When you have small samples from very skewed, or heavy-tailed distributions, the type I error rate for Bonett's method can be higher than α. Under these conditions, if Levene's method gives you a smaller confidence interval than Bonett's method, then you should base your conclusions on Levene's method. Otherwise, you can base your conclusions on Bonett's method, but remember that your type I error rate is likely to be greater than α.
The computational method for Levene's test is based on the Brown and Forsythe modification of Levene's procedure. This method considers the distances of the observations from their sample median rather than their sample mean. Using the sample median rather than the sample mean makes the test more robust for smaller samples.

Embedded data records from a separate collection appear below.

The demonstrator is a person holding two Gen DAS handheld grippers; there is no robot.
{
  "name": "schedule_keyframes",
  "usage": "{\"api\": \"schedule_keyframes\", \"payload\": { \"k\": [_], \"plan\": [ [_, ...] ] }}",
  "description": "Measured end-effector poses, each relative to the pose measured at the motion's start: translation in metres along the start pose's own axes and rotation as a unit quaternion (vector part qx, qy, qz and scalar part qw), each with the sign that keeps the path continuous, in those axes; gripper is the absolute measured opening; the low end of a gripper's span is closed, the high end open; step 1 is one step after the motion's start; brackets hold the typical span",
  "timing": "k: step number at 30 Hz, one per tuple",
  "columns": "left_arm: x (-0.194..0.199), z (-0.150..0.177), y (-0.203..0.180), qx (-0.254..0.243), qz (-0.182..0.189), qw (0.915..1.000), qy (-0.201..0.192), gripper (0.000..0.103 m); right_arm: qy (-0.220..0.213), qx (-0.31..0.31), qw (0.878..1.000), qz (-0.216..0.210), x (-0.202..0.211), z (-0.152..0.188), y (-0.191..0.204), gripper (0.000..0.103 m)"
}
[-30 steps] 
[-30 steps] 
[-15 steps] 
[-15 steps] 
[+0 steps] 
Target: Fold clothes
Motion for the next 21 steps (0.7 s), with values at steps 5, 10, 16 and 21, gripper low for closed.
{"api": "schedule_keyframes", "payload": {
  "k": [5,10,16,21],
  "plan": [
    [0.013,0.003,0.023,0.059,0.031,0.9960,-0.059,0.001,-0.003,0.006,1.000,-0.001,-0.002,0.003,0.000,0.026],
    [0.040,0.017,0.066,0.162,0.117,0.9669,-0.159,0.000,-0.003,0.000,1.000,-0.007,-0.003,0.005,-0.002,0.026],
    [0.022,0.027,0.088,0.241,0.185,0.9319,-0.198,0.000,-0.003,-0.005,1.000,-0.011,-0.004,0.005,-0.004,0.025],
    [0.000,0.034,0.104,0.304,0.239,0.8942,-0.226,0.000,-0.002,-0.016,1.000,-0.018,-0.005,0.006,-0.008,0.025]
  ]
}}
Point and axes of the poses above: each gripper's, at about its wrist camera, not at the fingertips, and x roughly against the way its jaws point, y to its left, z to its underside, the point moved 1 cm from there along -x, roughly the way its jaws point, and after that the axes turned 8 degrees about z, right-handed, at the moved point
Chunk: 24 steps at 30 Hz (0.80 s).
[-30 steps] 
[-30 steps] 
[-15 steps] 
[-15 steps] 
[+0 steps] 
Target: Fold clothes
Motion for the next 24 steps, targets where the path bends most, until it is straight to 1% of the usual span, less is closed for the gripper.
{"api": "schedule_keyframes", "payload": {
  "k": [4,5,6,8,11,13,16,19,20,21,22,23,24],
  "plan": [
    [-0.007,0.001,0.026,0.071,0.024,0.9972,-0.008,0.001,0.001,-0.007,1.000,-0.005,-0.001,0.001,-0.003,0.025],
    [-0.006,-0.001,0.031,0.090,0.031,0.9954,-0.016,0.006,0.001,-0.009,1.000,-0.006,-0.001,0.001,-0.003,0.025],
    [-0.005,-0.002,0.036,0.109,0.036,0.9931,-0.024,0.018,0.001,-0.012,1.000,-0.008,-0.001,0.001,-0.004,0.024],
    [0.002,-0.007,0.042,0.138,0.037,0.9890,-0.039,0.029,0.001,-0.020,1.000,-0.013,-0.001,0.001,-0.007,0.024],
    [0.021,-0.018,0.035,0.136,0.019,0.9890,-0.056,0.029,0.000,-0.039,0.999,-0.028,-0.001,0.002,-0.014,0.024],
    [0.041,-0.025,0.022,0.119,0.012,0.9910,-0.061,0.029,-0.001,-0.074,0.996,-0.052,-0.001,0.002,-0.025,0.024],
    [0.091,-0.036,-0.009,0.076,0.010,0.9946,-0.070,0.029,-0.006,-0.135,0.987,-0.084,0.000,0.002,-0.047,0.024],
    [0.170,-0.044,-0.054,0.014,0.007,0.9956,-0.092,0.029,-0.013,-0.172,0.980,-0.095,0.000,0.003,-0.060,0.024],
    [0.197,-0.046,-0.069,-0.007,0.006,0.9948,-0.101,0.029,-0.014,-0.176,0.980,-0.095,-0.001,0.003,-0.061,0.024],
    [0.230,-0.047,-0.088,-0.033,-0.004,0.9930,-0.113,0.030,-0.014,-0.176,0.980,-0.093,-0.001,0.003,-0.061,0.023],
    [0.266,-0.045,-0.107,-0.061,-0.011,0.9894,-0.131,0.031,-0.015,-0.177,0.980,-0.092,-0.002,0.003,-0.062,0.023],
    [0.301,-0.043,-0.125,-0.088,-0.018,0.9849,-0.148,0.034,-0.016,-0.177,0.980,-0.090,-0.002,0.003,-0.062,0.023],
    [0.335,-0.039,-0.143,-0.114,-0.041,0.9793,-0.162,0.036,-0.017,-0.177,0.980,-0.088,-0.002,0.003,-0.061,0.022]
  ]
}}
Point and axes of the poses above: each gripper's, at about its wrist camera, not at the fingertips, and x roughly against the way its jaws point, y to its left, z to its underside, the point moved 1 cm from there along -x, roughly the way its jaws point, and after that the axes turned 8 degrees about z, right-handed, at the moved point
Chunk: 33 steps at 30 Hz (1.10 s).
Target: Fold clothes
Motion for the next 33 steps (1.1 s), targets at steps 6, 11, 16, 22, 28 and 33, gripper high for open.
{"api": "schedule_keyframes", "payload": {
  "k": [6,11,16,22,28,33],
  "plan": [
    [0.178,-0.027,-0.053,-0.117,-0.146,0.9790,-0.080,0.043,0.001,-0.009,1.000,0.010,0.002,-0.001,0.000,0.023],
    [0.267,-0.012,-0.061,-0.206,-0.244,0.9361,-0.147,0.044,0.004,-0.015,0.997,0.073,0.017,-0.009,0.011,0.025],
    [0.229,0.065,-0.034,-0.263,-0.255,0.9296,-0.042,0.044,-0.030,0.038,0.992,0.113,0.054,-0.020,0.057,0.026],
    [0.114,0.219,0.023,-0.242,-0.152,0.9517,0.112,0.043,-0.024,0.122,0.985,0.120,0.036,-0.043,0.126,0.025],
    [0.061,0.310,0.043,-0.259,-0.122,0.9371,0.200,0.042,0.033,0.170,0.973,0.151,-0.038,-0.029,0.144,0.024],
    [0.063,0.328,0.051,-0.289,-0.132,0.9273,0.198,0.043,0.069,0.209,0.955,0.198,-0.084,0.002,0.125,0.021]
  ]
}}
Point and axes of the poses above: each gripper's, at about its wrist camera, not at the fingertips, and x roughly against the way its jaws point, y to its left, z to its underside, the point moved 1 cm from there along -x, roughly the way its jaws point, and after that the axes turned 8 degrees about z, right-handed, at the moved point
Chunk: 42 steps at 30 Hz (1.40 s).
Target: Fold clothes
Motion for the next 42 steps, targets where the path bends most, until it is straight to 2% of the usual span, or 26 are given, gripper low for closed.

The computational method for the Bonett confidence intervals are based on Bonett1. The confidence intervals proposed in that article, however, are not correct because they are based on a pooled estimate of the kurtosis which is inconsistent when the standard deviations of the populations are unequal. Minitab uses an alternative computational algorithm to correct this error. The Bonett p-value is calculated by inverting the corrected confidence intervals.
Bonett D. G. (2006). Robust Confidence Interval for a Ratio of Standard Deviations. Applied Psychological Measurements, 30, 432–439
Instead of Bonett's method and Levene's method, you can choose to display results for the test based on the normal distribution, also called the F-test. Minitab also displays results for the F-test if you enter summary data for the size and variance (or standard deviation) for each sample.
The F-test is accurate only for normally distributed data. Any minor departure from normality can cause this test to yield inaccurate results. But if the data conform to the normal distribution, then the F-test is typically more powerful than either the Bonett's method or Levene's method. However, the F-test is usually not practically useful because data are rarely perfectly normally distributed.